Once again I have been a terrible blogger but I haven't really been in the mood to blog and I will tell you why.
I am a more private person so when I struggle in life I tend not to talk to anyone about it except Eric (obviously), maybe my family and some close friends. I don't like to feel like people should listen to my problems or what I am going through because they are probably going through some hard times as well so who am I to be a downer and make life harder for them. But this last thing has been a little harder for me to handle. For people who don't follow my blog Eric and I were not planning on having Trent. He was a very big (wonderful) accident. So I just assumed that when we did start to try and have baby #2, it wouldn't be hard/take us very long since we seemed to be just fine in that department. I didn't want to start trying for baby #2 until March of this year or around that time because those of you who know Trent know he is A LOT. He just has so much energy and I love it, but at times can be exhausting. I figured if we started trying for baby #2 around March and if we were to get pregnant right off the bat, they would be around 3 years apart. Sounds wonderful to me.
But things don't always happen how I would want them to. Long story short, Eric and I decided Trent needed a sibling closer than 3 years apart. So since the beginning of July we have been trying. Yes, I realize that I just basically announced to the world that I am having a lot of sex but you will get over it. (I always hated those people who would tell others they were trying because you just told everyone that you are doing the dirty a lot and no one wants to hear that.) Anyway, the hard part about this is I am not a 28 day gal for my periods. They have always been sporadic and that has made the process harder than I expected. The worst part about this process (which no one ever told me about) is it is basically a waiting game. Have lots of sex, oh but don't be stressed out, try and plan out which days I think I might be ovulating while at the same time trying to make our sex life interesting and not just a chore and then wait and hope you are pregnant and then if it doesn't happen do it all over again the next month. The other part to this is I am a member of a family which means my life in many ways does not revolve around me. There are people and things to consider and since I try not to be a selfish person I take those things into account which makes the pressure worse even though I have everyone around me saying "don't plan your life around others". Easier said than done.

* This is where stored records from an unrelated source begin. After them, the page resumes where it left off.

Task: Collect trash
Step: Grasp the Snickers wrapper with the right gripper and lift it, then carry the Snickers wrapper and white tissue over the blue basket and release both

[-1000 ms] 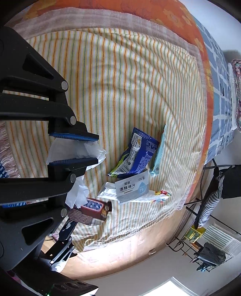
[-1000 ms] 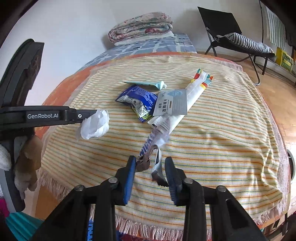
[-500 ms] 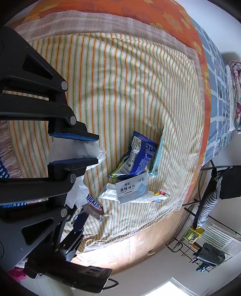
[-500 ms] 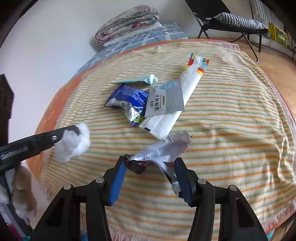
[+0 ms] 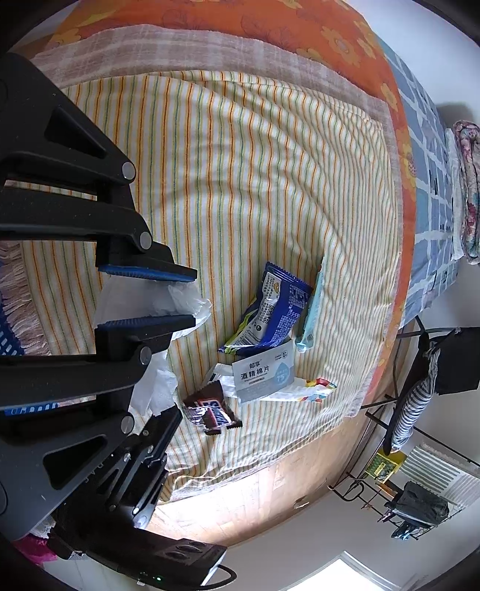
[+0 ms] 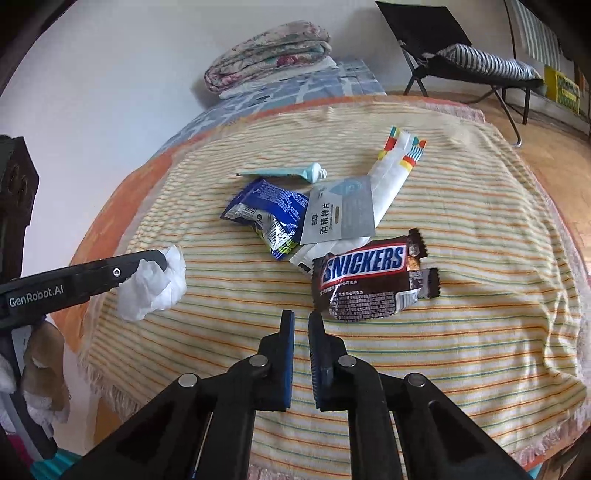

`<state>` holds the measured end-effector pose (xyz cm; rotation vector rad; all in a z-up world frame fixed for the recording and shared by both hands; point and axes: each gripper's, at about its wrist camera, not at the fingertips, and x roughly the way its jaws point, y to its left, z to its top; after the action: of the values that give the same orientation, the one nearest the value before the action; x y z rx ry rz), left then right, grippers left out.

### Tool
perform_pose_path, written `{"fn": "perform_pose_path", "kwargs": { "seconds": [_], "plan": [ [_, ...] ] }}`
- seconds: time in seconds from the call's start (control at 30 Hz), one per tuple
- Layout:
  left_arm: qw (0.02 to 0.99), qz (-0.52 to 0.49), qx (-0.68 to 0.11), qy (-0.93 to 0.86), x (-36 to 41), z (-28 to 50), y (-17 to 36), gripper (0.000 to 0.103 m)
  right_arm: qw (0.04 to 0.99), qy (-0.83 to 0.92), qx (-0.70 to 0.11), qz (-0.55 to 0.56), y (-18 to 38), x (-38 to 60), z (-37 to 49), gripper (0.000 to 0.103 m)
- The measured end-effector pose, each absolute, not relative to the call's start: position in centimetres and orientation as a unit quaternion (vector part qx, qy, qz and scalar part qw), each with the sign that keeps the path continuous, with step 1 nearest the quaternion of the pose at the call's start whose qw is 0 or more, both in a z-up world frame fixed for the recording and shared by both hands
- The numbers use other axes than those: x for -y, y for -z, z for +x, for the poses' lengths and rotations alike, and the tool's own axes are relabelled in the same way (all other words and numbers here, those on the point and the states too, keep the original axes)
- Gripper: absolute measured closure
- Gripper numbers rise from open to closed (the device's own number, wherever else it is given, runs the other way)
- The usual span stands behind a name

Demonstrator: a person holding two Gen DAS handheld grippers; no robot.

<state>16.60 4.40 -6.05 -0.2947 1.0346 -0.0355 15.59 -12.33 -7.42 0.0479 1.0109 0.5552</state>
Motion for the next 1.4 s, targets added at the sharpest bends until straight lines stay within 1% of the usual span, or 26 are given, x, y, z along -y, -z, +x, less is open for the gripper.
{"fn": "perform_pose_path", "kwargs": {
  "seconds": [0.1,0.13,0.17,0.2,0.23,0.27,0.4,0.53,0.7,0.73,0.77,0.8,0.87,0.93,1.03,1.4],
  "plan": [
    [0.859,-0.141,-0.492,0.017,-4.5,16.2,6.0,0.087,0.832,-0.283,-0.475,0.042,7.0,13.0,15.5,0.095],
    [0.859,-0.142,-0.492,0.017,-4.6,16.2,5.9,0.087,0.832,-0.285,-0.473,0.047,6.9,13.3,15.4,0.08],
    [0.859,-0.141,-0.491,0.017,-4.6,16.0,5.9,0.087,0.835,-0.282,-0.47,0.051,6.6,13.7,15.3,0.052],
    [0.86,-0.142,-0.49,0.017,-4.6,16.0,5.9,0.087,0.84,-0.275,-0.465,0.052,6.3,14.1,15.4,0.038],
    [0.86,-0.142,-0.49,0.017,-4.6,15.9,5.9,0.087,0.847,-0.268,-0.456,0.054,6.0,14.5,15.5,0.02],
    [0.86,-0.141,-0.49,0.017,-4.6,15.9,5.9,0.087,0.853,-0.262,-0.447,0.055,5.7,14.8,15.7,0.017],
    [0.859,-0.142,-0.491,0.017,-4.6,15.9,6.0,0.087,0.857,-0.235,-0.456,0.048,5.8,15.1,18.0,0.015],
    [0.858,-0.141,-0.493,0.018,-4.5,15.9,6.0,0.087,0.847,-0.225,-0.481,0.016,7.6,13.9,20.9,0.015],
    [0.856,-0.139,-0.497,0.018,-4.6,16.1,6.3,0.087,0.839,-0.231,-0.493,-0.006,8.9,13.1,21.9,0.017],
    [0.856,-0.138,-0.498,0.017,-4.6,16.2,6.4,0.087,0.838,-0.232,-0.495,-0.011,9.1,13.0,21.9,0.023],
    [0.855,-0.138,-0.499,0.017,-4.6,16.3,6.5,0.087,0.837,-0.231,-0.496,-0.014,9.1,13.0,21.9,0.032],
    [0.855,-0.139,-0.499,0.016,-4.6,16.3,6.5,0.087,0.836,-0.234,-0.497,-0.015,9.2,12.9,21.7,0.037],
    [0.855,-0.139,-0.499,0.016,-4.7,16.3,6.5,0.087,0.834,-0.239,-0.498,-0.017,9.1,12.9,21.5,0.052],
    [0.856,-0.139,-0.497,0.017,-4.6,16.2,6.3,0.087,0.834,-0.241,-0.497,-0.017,9.0,13.1,21.2,0.057],
    [0.859,-0.138,-0.493,0.02,-4.6,16.1,6.3,0.087,0.837,-0.243,-0.49,-0.014,8.4,13.5,20.6,0.059],
    [0.862,-0.136,-0.486,0.042,-3.4,13.9,4.9,0.087,0.851,-0.257,-0.458,-0.01,5.7,14.7,17.5,0.059]
  ]
}}
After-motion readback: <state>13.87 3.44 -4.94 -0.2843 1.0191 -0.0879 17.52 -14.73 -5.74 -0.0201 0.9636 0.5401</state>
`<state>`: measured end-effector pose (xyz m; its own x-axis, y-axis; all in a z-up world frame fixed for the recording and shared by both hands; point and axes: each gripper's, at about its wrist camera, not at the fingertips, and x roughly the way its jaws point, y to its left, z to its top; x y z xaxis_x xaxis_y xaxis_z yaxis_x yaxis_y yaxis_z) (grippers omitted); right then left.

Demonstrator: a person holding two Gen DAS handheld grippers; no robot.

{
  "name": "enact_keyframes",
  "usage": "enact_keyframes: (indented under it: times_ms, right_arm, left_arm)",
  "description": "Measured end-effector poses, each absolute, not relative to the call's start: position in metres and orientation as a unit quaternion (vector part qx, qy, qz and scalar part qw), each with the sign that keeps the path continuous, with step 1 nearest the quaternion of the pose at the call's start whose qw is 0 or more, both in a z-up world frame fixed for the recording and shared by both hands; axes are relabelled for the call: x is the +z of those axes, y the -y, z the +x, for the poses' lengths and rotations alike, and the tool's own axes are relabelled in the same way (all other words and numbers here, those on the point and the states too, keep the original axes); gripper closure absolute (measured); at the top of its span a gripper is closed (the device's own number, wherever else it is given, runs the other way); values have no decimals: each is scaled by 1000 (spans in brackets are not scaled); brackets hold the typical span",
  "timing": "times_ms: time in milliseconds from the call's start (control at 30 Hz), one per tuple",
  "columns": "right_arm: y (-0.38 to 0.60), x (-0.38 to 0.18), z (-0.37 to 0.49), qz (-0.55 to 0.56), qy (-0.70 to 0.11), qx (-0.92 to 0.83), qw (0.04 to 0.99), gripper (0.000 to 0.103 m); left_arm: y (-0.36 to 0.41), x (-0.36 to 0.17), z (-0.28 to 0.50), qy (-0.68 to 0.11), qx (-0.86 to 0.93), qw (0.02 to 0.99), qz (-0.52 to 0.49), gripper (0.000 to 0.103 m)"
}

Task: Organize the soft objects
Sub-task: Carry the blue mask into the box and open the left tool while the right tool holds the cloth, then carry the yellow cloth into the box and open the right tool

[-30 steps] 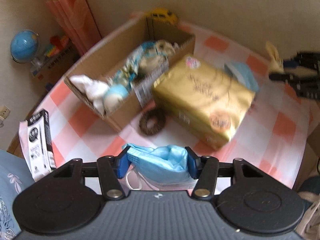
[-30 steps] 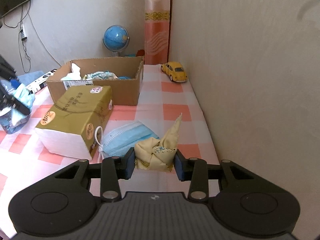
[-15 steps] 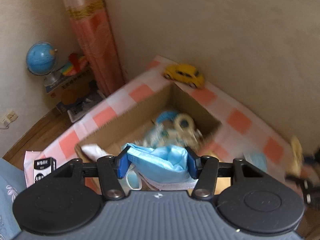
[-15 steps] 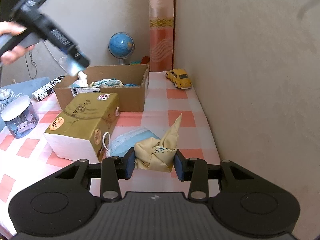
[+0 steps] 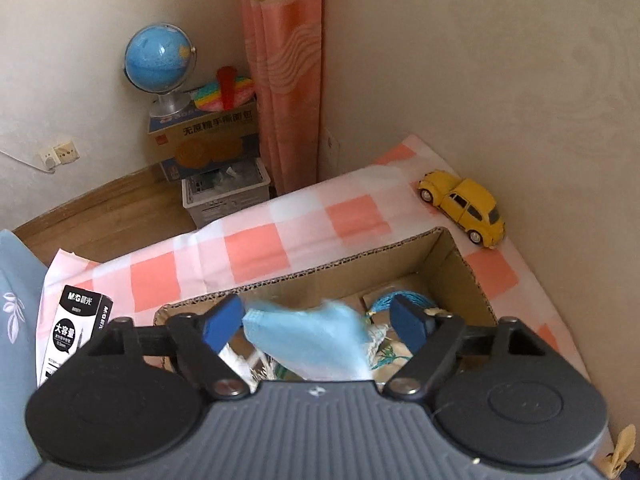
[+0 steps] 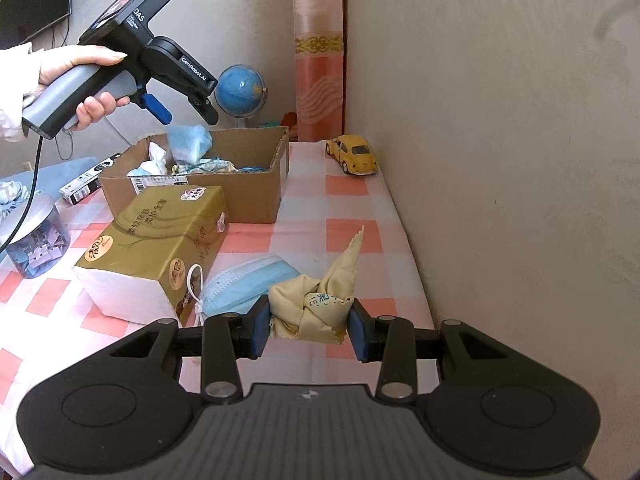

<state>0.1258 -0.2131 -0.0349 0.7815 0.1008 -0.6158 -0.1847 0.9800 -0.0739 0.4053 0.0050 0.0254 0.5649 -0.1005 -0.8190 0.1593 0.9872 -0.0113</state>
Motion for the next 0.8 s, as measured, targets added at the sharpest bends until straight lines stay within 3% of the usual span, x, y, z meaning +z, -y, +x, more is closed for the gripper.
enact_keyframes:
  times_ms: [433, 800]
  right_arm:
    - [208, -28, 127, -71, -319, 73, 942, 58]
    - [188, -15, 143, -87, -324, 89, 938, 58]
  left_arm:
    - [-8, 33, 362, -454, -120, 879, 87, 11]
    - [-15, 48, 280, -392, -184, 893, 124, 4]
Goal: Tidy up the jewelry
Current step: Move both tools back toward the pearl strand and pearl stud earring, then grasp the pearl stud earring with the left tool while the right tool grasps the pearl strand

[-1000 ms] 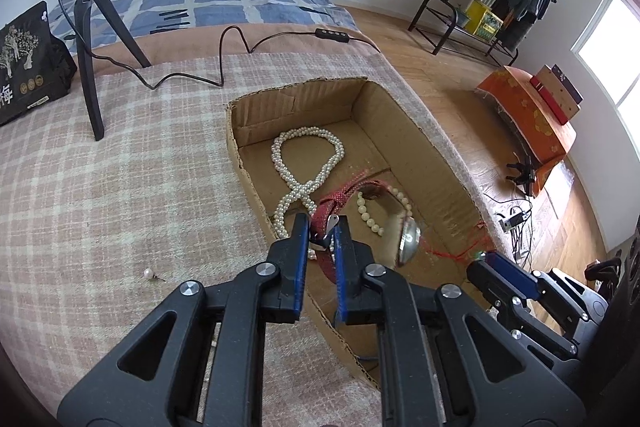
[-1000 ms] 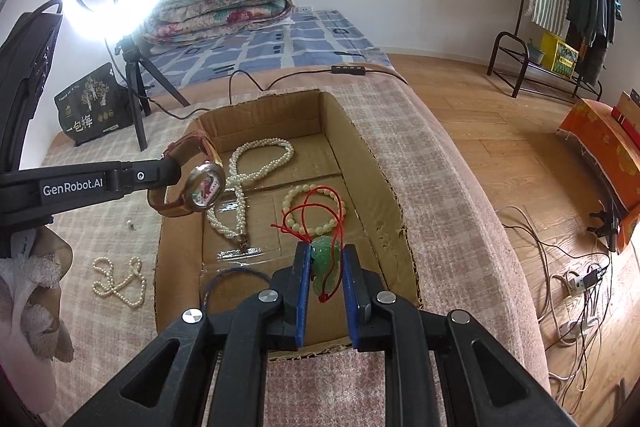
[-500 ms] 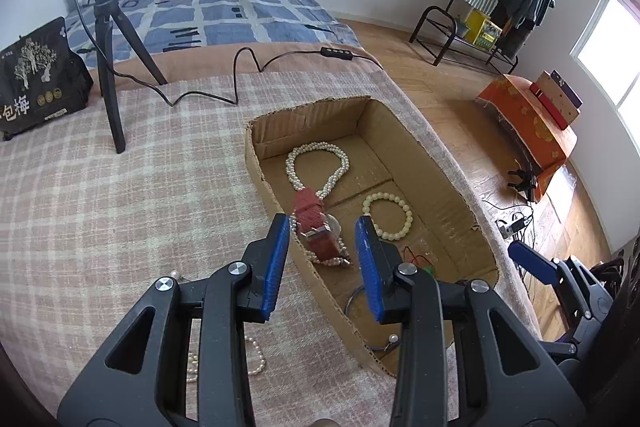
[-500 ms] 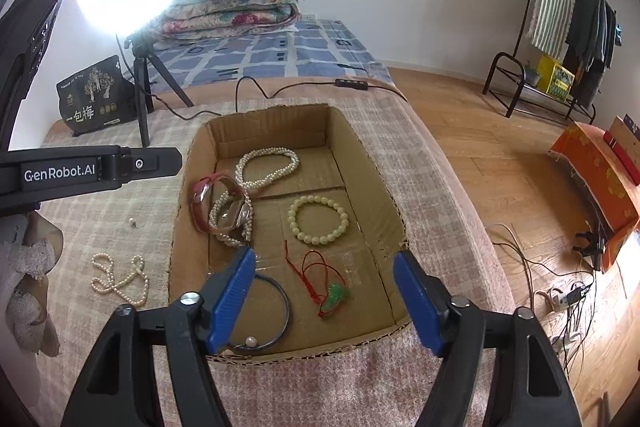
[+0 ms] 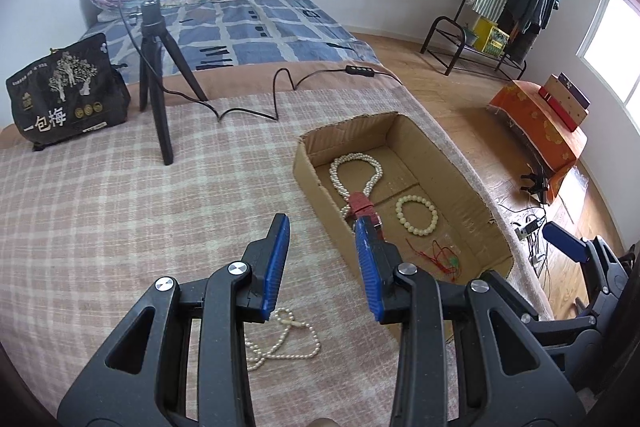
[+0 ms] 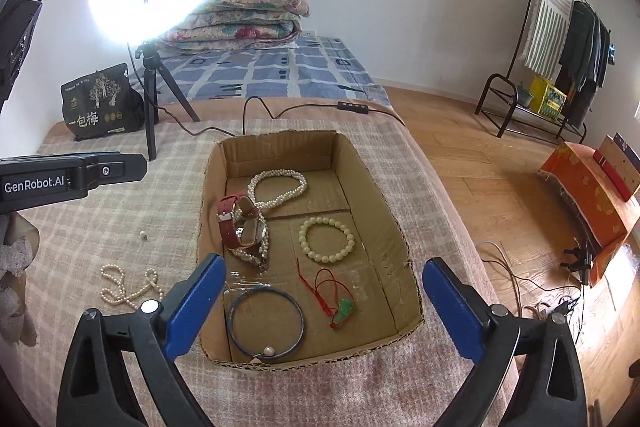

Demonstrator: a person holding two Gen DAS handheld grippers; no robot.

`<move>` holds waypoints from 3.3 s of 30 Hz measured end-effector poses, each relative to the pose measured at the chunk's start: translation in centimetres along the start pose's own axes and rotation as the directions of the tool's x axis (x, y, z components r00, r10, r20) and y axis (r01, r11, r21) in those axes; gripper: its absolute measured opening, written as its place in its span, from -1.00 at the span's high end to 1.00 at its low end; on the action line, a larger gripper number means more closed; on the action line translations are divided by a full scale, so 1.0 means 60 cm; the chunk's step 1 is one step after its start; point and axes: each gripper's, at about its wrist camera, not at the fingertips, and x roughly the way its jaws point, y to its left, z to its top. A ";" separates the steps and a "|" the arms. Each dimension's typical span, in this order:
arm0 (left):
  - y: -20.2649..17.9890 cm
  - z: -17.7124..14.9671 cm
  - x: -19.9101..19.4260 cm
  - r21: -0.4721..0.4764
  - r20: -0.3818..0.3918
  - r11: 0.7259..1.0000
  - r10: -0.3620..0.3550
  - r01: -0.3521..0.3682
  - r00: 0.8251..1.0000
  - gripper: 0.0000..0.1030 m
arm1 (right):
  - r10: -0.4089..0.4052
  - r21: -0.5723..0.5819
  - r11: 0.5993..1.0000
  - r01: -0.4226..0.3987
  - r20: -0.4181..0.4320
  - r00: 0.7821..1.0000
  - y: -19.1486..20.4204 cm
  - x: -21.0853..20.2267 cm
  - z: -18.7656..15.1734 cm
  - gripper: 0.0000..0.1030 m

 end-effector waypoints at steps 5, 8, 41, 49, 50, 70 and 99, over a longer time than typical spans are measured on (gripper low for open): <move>0.027 -0.005 -0.026 0.022 0.027 1.000 0.011 -0.011 1.000 0.07 | 0.005 -0.024 1.000 -0.005 0.019 1.000 0.018 -0.011 0.005 -0.99; 0.049 -0.009 -0.042 0.034 0.036 0.999 0.018 -0.019 0.999 0.07 | 0.036 -0.043 0.998 -0.034 0.038 0.999 0.028 -0.018 0.005 -0.99; 0.159 -0.062 0.039 0.063 -0.104 0.998 0.022 -0.015 0.994 0.07 | 0.362 -0.111 0.915 -0.388 -0.199 0.911 0.200 0.072 -0.076 0.17; 0.155 -0.071 0.083 0.063 -0.152 0.998 0.013 -0.003 0.988 0.07 | 0.343 -0.095 0.922 -0.374 -0.243 0.907 0.205 0.113 -0.084 0.32; 0.154 -0.072 0.088 0.065 -0.155 0.998 0.014 -0.003 0.988 0.07 | 0.342 -0.093 0.923 -0.374 -0.247 0.906 0.205 0.117 -0.084 0.37; 0.124 -0.083 0.165 0.150 -0.191 0.989 0.036 -0.007 0.981 0.08 | 0.312 -0.117 0.930 -0.349 -0.252 0.916 0.221 0.147 -0.086 0.42; 0.180 -0.061 0.127 0.075 -0.131 0.997 0.036 -0.026 0.991 0.68 | 0.332 -0.131 0.923 -0.361 -0.202 0.921 0.219 0.121 -0.064 0.98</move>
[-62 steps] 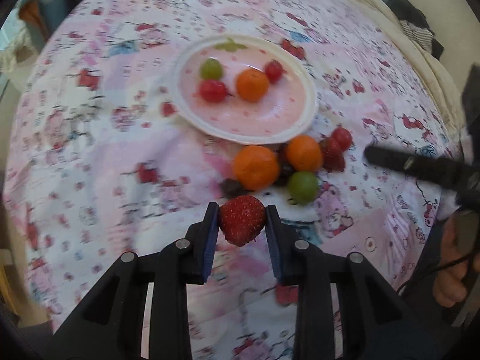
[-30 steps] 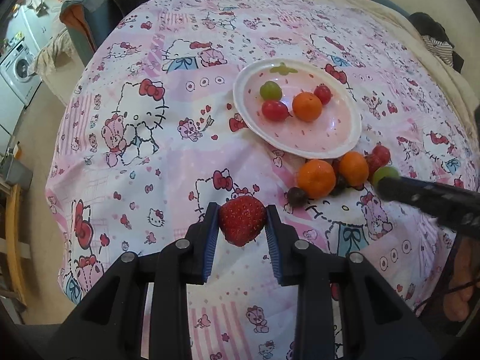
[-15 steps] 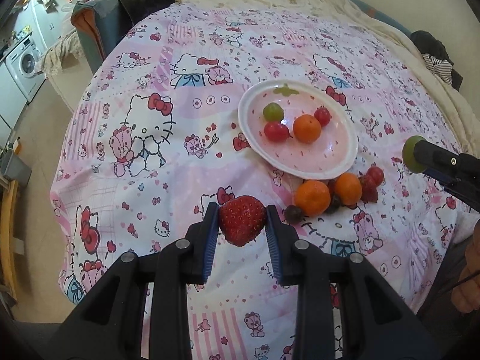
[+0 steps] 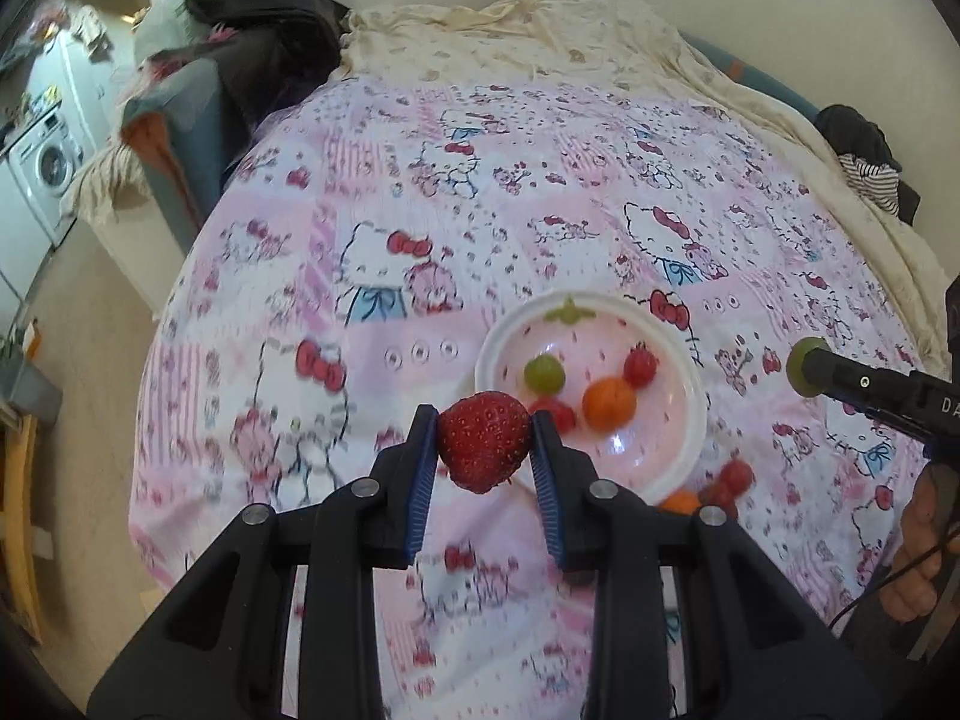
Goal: Organize fruits
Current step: 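Lower the strawberry onto the pink plate with the left gripper while the right gripper sets the lime there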
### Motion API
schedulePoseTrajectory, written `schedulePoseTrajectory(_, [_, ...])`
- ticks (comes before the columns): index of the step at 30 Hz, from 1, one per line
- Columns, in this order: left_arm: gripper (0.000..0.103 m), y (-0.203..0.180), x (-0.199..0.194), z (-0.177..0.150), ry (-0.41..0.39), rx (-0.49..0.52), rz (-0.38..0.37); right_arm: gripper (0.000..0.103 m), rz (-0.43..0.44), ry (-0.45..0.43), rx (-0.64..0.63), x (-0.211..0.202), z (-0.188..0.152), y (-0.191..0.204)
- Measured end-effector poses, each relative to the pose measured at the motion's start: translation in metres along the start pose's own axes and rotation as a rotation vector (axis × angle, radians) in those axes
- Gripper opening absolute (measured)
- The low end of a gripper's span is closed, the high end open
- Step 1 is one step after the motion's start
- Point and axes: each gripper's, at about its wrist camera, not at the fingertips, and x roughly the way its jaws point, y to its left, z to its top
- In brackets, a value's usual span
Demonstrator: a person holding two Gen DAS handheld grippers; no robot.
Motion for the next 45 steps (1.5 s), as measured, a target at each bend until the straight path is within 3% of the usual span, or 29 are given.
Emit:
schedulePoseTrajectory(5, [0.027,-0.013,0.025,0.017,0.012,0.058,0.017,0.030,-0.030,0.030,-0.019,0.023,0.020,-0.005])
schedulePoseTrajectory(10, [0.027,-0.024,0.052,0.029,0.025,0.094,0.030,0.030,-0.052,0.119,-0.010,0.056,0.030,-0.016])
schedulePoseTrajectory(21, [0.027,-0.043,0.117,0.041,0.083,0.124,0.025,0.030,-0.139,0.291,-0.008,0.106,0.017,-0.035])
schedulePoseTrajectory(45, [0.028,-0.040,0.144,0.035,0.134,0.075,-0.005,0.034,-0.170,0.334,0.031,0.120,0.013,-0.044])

So we played the waiting game for 2 months and finally I found out I was pregnant. Oh how exciting! But at the same time I was cautious. With Trent we told people right away when I was 5 weeks. Never a doubt in my mind that anything would go wrong but for some reason with this pregnancy I wanted to wait until 10 weeks to tell the world. We told our family and some really close friends but that was it. One morning I called my mom because I was so anxious about miscarrying for some reason. Something just didn't feel right but after talking to my mom, she reassured me and made me feel a ton better (that's what mom's are for right?) The next day Trent got really sick with hand, foot and mouth and we had to take him to the doc that night because he had a fever of 104.4 with Ibuprofen in him. The doc advised pigybacking Tyelonol with Ibuprofen every three hours since his fever was so high and she didn't want to know what would happen if the medicine wore off. So, that night, I woke up every three hours to give Trent some medicine. The next morning my Mom came down to help with me Trent since I was exhausted and he was really not feeling well. I went to go take a nap and woke up to some cramping which isn't usually a reason for concern. I got up and went to the bathroom and found that I was bleeding. The realization hit that I was having a miscarriage.
The rest of the week was a range of emotions that follows with a miscarriage. I would be fine one moment and then the next bawling. I felt like I had done something wrong or that it was my fault even though I know there was nothing I could do. I was 5 weeks when I miscarried. These past couple of months have not been easy for me. It's been hard to go through the process of trying, succeeding and then losing. It can be a really defeating process and the thought of going through this all again is a little daunting at times. It's hard to not wonder if there is something wrong with me or if we can have any more kids. Maybe Trent was a miracle. Those thoughts are always in the back of my mind but I try really hard to not let them get me down. I think the biggest reason why I am taking this so hard is, I never thought It would happen to me. I always assumed that since Trent was an accident that I would get pregnant right off the bat and everything would be just roses and candy and everything would work out perfectly. I for, some reason, didn't think it would be this involved or this hard. Joke's on me I guess.
I don't usually share things this personal with the world but I felt, for some reason, that I needed to. I know things will get better and hopefully easier.